En 2014, l’ANSES Plouzané-Ploufragan a mené avec la ferme marine de DOUHET un challenge infectieux dans le cadre du projet de recherche européen FISHBOOST. L’objectif ? Améliorer la résistance des poissons d’élevage aux maladies infectieuses.
C’est à Plouzané dans le nord Finistère, près de Brest, que se trouve le laboratoire national de référence sur les maladies réglementées des poissons. Thierry Morin, docteur en virologie et immunologie, est le responsable de cette unité de l’ANSES (Agence nationale de sécurité sanitaire de l’alimentation, de l’environnement et du travail).
Avec son équipe, il occupe une position charnière au sein de la filière piscicole, puisqu’il est d’un côté au contact des éleveurs et sélectionneurs et de l’autre, en relation avec les scientifiques spécialistes de la génétique, de la virologie, de la bactériologie ou encore de l’immunologie.
Un exemple concret : Fishboost
Afin de comprendre comment chacun intervient dans cette démarche de lutte contre les maladies infectieuses qui touchent les élevages de poissons, découvrons un exemple concret : celui du programme européen Fishboost. En 2014, le SYSAAF, le Syndicat des Sélectionneurs Avicoles et Aquacoles Français, en collaboration avec Ifremer, s’est penché sur la question de l’amélioration de la résistance du bar commun à un virus en particulier : le virus de l’encéphalopathie et de la rétinopathie (VER ; Nodavirus). Les symptômes que l’on détecte chez les poissons infectés sont divers : signes nerveux, inappétence, nage anormale, perte d’équilibre, lésions nerveuses… Pour lutter contre ce virus, une stratégie scientifique a été mise en place, fondée sur l’utilisation d’un “challenge contrôlé”. “Il s’agit d’infecter expérimentalement avec le VER une population de frères/sœurs qu’on appelle apparentés, explique Thierry Morin. Cette population est dérivée d’une sélection commerciale de bars communs élevés en pisciculture. Ensuite, nous réalisons un suivi quotidien de la mortalité pendant environ 6 semaines, afin d’identifier les familles les plus résistantes.” Le génotypage permet ensuite aux généticiens d’estimer l’héritabilité de la résistance au virus et de mettre en place une stratégie progressive d’amélioration par sélection génétique.

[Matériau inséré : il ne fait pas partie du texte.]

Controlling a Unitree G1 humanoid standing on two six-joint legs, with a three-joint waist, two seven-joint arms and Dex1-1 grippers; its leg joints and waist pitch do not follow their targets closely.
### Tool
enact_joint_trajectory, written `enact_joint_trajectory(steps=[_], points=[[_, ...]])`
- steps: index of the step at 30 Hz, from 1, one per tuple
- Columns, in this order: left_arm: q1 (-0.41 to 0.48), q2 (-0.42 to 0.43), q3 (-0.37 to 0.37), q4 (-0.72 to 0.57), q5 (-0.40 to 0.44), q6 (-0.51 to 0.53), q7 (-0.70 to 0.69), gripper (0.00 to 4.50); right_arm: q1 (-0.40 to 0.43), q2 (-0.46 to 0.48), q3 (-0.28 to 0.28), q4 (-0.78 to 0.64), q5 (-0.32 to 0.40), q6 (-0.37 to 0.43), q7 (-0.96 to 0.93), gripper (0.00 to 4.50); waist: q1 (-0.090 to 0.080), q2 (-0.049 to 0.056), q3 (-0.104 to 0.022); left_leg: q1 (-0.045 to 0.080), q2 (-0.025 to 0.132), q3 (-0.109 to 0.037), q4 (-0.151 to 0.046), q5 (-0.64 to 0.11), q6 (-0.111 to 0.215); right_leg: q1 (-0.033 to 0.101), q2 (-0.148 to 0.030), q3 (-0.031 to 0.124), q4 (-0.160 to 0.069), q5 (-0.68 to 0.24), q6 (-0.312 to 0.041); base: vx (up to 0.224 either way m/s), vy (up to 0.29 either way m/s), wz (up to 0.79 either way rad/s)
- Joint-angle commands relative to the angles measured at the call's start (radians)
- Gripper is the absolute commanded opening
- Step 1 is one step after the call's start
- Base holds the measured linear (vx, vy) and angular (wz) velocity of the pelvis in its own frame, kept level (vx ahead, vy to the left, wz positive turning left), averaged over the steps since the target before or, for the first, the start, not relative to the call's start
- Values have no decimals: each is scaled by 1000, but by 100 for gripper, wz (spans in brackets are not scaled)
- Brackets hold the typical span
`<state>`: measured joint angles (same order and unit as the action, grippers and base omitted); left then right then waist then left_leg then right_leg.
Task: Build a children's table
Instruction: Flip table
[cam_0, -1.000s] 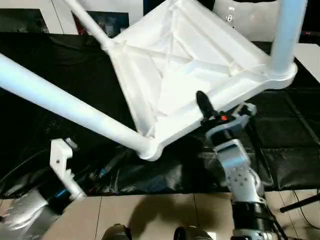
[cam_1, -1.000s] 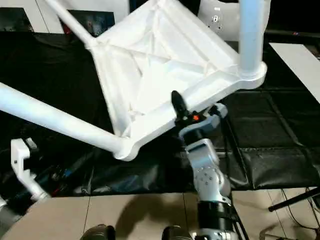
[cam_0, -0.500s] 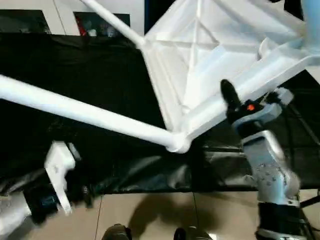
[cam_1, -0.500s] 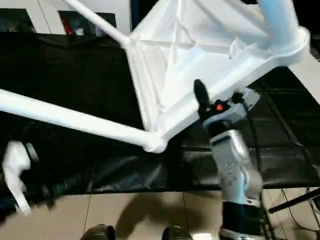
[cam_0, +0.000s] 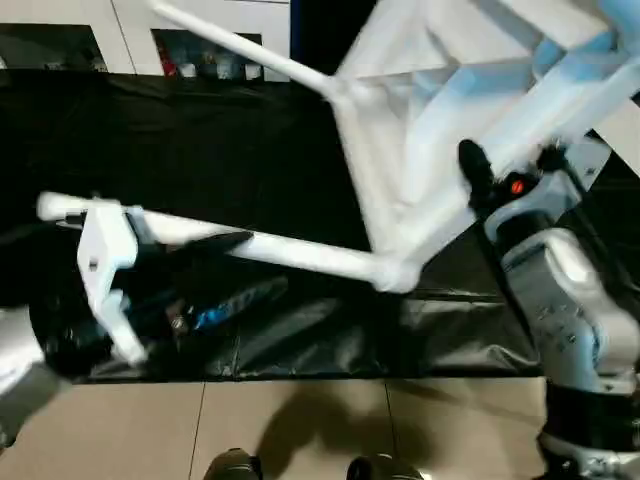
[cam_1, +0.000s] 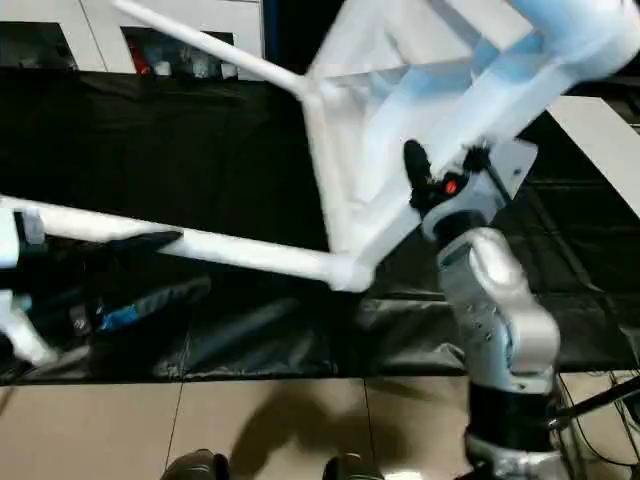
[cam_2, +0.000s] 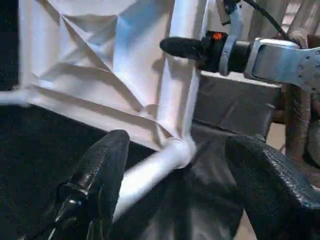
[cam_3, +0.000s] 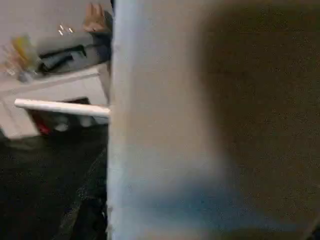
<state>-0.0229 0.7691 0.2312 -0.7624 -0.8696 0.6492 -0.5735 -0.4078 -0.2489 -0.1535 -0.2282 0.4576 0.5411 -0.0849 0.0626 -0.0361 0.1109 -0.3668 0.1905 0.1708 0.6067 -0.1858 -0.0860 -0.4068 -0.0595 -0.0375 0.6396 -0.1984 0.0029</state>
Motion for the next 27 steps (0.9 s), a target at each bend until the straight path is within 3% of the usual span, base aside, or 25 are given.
enact_joint_trajectory(steps=[1,5,6,8,9,10,12,13,14,16,18,21,22,23,26,27], points=[[-41,18,-20,-10,3,13,23,381,-5,-34,-8,-2,-73,54,-59,201,-7,13,-75,8,10,3,-69,-173,-86,40,-38,46,-76,-237,-62,0,0,0],[-135,16,-37,-1,52,6,49,423,-33,-50,9,-6,-82,114,-65,198,-8,9,-75,12,10,3,-66,-200,-93,36,-36,45,-77,-285,-53,0,0,0],[-154,15,-42,2,63,5,54,428,-38,-52,11,-3,-80,123,-63,198,-10,4,-75,9,10,2,-66,-202,-93,37,-35,45,-79,-300,-46,0,0,0],[-189,18,-49,7,76,4,61,447,-50,-49,15,5,-78,136,-60,198,-10,7,-77,9,11,1,-65,-197,-96,36,-36,46,-77,-298,-43,0,0,0],[-239,26,-63,14,107,-7,64,447,-66,-43,22,23,-69,148,-47,198,-12,-4,-79,8,12,1,-64,-189,-93,37,-36,45,-76,-292,-42,0,0,0],[-263,30,-71,16,124,-14,65,447,-73,-39,24,33,-64,153,-40,198,-12,0,-80,10,11,0,-64,-192,-95,34,-35,44,-75,-302,-41,0,0,0],[-295,54,-97,17,183,-35,63,447,-83,-32,27,44,-61,172,-29,198,-14,-3,-81,6,12,-1,-63,-186,-98,37,-38,44,-75,-296,-37,0,0,0],[-317,104,-134,14,272,-65,41,447,-92,-30,44,55,-54,209,-9,198,-18,-11,-83,5,13,-1,-63,-179,-98,38,-37,44,-75,-282,-33,0,0,0],[-323,111,-142,15,294,-76,38,447,-94,-28,46,57,-53,214,-7,198,-20,-7,-84,6,14,-3,-63,-181,-101,37,-37,43,-71,-278,-28,0,0,0],[-368,111,-176,30,378,-144,29,447,-104,-18,57,64,-39,231,8,198,-25,-13,-87,6,16,-3,-64,-179,-106,37,-39,43,-73,-280,-27,0,0,0],[-425,87,-189,39,397,-178,32,450,-112,-12,67,73,-41,237,13,253,-29,-14,-88,6,16,-3,-64,-185,-116,36,-38,42,-72,-266,-38,0,0,0],[-527,84,-215,37,447,-217,32,450,-123,-23,102,106,-77,230,27,268,-31,-22,-93,6,15,-4,-62,-194,-121,39,-40,41,-69,-256,-55,0,0,0],[-533,83,-216,36,454,-221,34,450,-124,-25,106,109,-82,229,28,293,-34,-22,-92,1,15,-5,-61,-194,-123,41,-42,41,-69,-257,-57,0,0,0],[-540,84,-215,38,472,-238,44,450,-121,-26,111,115,-91,223,29,303,-35,-28,-94,-1,15,-5,-60,-194,-122,42,-43,41,-70,-280,-50,0,0,0],[-562,84,-215,54,518,-272,71,450,-109,-24,125,125,-116,199,41,322,-35,-25,-96,3,17,-3,-57,-190,-119,37,-44,42,-72,-288,-51,0,0,0],[-575,95,-223,81,585,-283,93,450,-94,-21,136,126,-133,175,54,322,-33,-23,-98,3,19,-3,-57,-187,-120,37,-42,42,-71,-273,-54,0,0,0]])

C’est la Ferme du Douhet, située sur l’île d’Oléron, qui a confié les lots de poissons à l’ANSES. Pour Sophie Cariou, responsable R&D au sein de cette entreprise de 54 collaborateurs, travailler avec l’ANSES Plouzané relève de l’évidence : “Ils ont une réputation nationale. Pour moi, la réalisation de challenges contrôlés passe nécessairement par eux.”
Un investissement R&D sur le long terme
Trois ans après la mise en place du projet, où en sommes-nous ? “La diversité et la complexité des informations traitées dans ces programmes de recherches nécessitent une cohésion et une organisation inter-structure très forte. La restitution des résultats arrive plusieurs années après le début de notre travail de pisciculteur”, précise Sophie Cariou. Constater que ce type de projet se déroule sur plusieurs années donne une idée de l’investissement financier nécessaire pour le mener à bien. Mais, lorsqu’on est à la fois sélectionneur et producteur, comme c’est le cas à la Ferme du Douhet, cette démarche sur un temps long est naturelle. “Notre travail de sélectionneur est de constamment améliorer les performances de nos poissons, à la fois sur le plan de la croissance, des rendements carcasses et des résistances aux agents pathogènes.”

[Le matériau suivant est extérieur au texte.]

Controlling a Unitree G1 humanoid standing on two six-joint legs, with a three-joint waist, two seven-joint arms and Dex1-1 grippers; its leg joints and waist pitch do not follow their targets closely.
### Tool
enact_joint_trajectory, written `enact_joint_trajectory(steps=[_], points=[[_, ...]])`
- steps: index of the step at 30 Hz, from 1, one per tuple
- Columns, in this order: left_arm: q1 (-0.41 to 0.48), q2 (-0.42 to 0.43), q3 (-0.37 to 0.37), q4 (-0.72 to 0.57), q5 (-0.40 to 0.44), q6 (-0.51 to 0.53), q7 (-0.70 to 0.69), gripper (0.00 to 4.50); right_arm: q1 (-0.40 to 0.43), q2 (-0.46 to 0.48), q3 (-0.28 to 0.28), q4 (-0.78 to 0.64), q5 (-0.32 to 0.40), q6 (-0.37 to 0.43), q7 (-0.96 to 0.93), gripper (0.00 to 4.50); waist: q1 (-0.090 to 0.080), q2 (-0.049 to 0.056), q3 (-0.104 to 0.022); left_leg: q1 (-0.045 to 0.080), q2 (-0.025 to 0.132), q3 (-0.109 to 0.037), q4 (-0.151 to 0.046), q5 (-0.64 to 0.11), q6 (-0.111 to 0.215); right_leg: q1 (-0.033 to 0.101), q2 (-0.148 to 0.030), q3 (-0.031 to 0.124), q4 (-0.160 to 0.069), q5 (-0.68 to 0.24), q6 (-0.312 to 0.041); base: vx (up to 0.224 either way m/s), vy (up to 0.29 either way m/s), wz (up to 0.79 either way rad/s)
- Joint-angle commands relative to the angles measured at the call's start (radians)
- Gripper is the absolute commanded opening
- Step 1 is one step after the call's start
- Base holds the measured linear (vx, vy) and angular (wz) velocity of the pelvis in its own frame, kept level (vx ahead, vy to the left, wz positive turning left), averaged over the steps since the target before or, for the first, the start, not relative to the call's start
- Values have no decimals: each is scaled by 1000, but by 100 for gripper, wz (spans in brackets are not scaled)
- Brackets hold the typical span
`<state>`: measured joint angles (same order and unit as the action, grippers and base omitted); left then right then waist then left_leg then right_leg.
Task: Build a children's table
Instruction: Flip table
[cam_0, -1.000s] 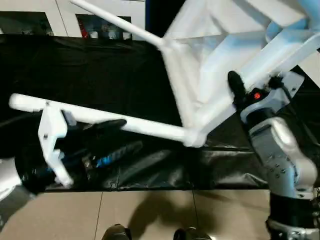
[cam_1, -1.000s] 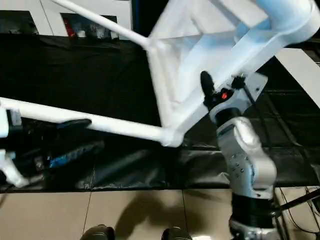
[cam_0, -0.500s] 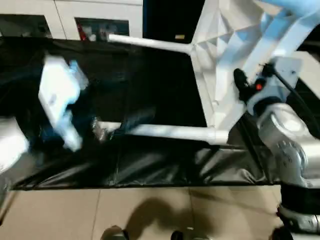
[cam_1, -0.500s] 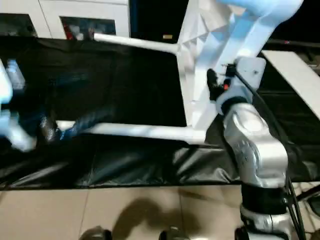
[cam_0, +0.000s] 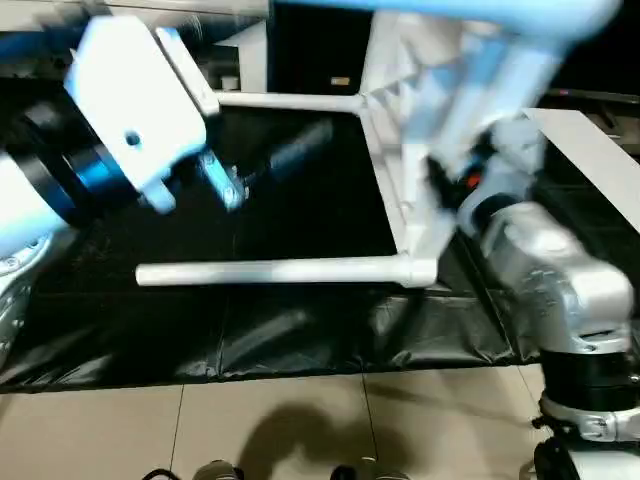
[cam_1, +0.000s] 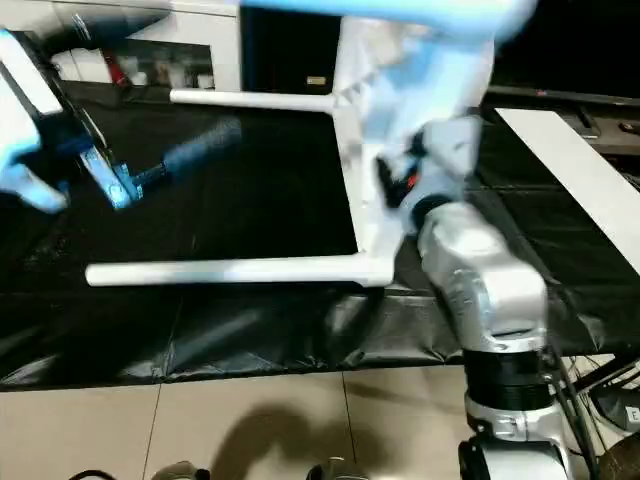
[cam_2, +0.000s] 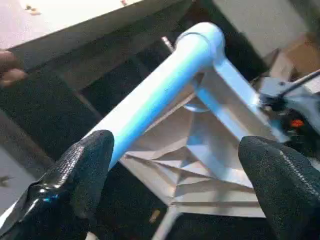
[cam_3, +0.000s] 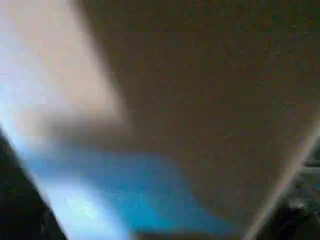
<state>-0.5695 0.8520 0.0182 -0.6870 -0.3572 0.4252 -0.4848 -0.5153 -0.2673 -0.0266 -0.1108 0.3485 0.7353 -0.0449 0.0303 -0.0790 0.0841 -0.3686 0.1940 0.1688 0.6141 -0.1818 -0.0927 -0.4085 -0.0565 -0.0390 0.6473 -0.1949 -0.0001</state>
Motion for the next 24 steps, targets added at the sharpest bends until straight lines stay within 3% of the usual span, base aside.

Et demain, cette dynamique de progrès prendra encore une dimension nouvelle grâce aux avancées scientifiques de la génomique. De nouvelles méthodes de pointe permettent désormais de trouver les gènes de résistance ou les régions utiles sur le génome (dénommées QTL) pour sélectionner les poissons avec beaucoup plus de précision. La lutte contre les maladies des poissons d’élevage prendra alors une nouvelle dimension.
L’ANSES et le SYSAAF ont d’ailleurs mis en place une plateforme collaborative d’amélioration de la résistance des poissons d’élevage aux maladies infectieuses baptisée “FORTIOR Genetics”. Cette plateforme, qui permet d’ores-et-déjà de réaliser 4 à 5 challenges infectieux par an, est mise au service des pisciculteurs et des chercheurs spécialisés en génétique.